Supplied material Block Start
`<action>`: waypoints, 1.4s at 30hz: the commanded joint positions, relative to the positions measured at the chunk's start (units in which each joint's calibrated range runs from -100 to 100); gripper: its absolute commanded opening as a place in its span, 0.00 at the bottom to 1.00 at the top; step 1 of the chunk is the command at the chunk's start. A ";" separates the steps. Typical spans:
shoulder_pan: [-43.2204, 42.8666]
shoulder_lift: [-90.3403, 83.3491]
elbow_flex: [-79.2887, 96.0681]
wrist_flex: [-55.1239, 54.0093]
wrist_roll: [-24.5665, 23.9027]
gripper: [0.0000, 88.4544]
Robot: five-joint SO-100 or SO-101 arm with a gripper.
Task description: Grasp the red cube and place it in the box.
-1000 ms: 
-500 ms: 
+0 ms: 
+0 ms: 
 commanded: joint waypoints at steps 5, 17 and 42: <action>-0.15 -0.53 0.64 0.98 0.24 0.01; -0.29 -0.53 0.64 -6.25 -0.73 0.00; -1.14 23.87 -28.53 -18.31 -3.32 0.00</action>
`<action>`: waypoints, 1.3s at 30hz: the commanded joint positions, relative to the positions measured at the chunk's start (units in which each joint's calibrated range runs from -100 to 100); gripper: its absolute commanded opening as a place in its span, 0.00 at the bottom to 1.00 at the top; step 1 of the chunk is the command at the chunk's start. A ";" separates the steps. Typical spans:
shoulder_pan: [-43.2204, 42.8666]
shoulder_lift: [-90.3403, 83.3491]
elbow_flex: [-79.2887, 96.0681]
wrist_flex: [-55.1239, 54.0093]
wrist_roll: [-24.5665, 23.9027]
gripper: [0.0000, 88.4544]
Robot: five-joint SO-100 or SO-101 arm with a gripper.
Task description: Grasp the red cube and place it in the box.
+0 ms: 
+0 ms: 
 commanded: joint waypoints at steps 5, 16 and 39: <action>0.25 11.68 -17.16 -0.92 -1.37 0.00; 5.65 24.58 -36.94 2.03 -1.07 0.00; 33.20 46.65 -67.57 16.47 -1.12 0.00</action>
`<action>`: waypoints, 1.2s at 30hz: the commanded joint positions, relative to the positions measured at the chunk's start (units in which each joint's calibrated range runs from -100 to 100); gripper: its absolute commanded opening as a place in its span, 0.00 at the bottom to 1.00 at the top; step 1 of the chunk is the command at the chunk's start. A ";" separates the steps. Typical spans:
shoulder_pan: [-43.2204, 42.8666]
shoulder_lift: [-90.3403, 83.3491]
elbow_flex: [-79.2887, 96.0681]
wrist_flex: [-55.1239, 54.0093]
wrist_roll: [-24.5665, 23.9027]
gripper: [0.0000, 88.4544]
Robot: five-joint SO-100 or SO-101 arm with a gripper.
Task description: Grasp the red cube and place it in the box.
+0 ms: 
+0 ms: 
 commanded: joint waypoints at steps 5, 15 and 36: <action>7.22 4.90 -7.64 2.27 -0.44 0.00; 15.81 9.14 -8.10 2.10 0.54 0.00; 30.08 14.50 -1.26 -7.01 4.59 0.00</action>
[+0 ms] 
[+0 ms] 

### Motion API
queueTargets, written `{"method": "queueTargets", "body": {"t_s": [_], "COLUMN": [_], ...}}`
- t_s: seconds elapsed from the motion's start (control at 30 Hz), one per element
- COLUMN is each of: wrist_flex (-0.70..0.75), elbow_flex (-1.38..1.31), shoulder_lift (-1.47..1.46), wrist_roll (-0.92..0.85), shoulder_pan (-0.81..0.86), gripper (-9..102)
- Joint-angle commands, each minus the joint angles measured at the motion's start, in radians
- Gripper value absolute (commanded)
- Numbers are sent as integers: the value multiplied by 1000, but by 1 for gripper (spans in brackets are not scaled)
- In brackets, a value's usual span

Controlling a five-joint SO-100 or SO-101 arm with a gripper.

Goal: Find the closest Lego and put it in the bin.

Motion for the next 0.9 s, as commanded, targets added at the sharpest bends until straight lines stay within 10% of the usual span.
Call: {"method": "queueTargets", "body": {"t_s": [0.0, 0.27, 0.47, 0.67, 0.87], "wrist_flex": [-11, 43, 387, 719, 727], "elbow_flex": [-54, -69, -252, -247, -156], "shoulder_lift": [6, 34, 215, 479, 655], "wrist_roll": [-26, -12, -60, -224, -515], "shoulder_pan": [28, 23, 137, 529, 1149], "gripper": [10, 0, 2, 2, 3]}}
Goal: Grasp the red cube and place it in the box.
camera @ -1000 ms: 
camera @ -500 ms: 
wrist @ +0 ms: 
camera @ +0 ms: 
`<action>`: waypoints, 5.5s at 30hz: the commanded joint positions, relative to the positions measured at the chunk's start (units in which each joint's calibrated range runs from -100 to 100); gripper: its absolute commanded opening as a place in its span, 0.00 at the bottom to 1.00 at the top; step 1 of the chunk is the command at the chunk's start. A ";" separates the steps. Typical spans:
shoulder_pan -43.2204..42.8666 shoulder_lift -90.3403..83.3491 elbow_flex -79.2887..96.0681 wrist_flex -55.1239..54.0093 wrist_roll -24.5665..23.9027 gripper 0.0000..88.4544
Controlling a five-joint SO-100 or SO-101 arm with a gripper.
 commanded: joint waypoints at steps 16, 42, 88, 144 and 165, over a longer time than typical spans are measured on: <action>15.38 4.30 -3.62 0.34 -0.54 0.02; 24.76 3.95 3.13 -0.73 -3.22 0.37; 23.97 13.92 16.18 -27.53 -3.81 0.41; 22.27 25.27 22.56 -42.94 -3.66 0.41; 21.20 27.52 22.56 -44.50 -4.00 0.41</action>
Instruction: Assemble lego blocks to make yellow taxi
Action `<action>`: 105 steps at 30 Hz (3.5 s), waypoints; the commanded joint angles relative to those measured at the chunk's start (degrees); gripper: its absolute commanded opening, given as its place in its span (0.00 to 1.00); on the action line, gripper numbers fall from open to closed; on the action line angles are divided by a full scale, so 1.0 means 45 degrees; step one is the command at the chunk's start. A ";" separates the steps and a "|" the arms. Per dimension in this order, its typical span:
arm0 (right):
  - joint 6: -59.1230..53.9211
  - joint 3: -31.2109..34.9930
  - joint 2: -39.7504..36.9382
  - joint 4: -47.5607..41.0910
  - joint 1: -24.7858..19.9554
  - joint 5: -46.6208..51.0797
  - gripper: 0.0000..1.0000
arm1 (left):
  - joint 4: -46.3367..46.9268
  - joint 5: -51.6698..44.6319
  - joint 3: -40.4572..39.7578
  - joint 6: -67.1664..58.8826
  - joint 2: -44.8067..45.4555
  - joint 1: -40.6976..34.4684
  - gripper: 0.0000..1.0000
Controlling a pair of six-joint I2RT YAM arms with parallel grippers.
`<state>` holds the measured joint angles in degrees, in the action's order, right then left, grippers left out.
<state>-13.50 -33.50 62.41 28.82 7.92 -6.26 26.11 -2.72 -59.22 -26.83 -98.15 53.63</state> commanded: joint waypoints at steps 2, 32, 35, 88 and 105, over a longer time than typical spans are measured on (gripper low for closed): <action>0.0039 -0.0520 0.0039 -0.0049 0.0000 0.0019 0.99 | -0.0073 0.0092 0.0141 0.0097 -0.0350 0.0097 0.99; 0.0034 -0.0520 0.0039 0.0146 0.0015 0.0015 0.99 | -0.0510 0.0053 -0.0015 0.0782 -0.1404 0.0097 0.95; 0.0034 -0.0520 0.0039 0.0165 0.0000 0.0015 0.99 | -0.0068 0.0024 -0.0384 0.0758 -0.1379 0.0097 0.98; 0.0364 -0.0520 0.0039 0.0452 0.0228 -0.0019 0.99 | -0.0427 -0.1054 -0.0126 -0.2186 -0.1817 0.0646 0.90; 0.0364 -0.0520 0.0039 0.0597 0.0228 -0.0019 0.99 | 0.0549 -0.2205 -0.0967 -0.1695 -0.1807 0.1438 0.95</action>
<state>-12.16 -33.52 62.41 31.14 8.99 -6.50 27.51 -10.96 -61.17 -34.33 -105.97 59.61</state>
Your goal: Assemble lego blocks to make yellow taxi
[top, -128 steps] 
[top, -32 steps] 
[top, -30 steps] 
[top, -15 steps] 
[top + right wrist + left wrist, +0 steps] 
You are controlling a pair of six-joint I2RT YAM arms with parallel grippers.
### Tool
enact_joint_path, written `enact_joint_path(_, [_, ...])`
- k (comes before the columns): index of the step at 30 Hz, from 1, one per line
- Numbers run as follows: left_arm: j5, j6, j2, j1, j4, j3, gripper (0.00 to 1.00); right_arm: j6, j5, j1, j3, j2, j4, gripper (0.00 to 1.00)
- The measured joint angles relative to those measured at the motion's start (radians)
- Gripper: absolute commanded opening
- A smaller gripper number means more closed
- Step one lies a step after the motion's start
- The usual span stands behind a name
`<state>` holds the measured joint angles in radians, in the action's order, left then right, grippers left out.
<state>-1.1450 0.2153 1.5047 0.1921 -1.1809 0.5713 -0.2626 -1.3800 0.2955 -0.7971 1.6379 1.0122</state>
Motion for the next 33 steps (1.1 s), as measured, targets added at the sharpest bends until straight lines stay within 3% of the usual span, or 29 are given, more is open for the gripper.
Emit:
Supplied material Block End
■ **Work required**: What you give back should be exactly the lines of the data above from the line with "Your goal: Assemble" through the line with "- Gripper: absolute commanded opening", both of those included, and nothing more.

■ **Written answer**:
Your goal: Assemble lego blocks to make yellow taxi
[top, -128 steps] 
[top, -32 steps] 
[top, -30 steps] 
[top, -15 steps] 
[top + right wrist + left wrist, +0 steps] 
You are controlling a pair of six-joint I2RT YAM arms with parallel grippers.
### Tool
enact_joint_path, written `enact_joint_path(_, [_, ...])`
- k (comes before the columns): index of the step at 30 Hz, from 1, one per line
- Numbers run as follows: left_arm: j5, j6, j2, j1, j4, j3, gripper (0.00 to 1.00); right_arm: j6, j5, j1, j3, j2, j4, gripper (0.00 to 1.00)
- The measured joint angles relative to those measured at the motion's start (radians)
- Gripper: absolute commanded opening

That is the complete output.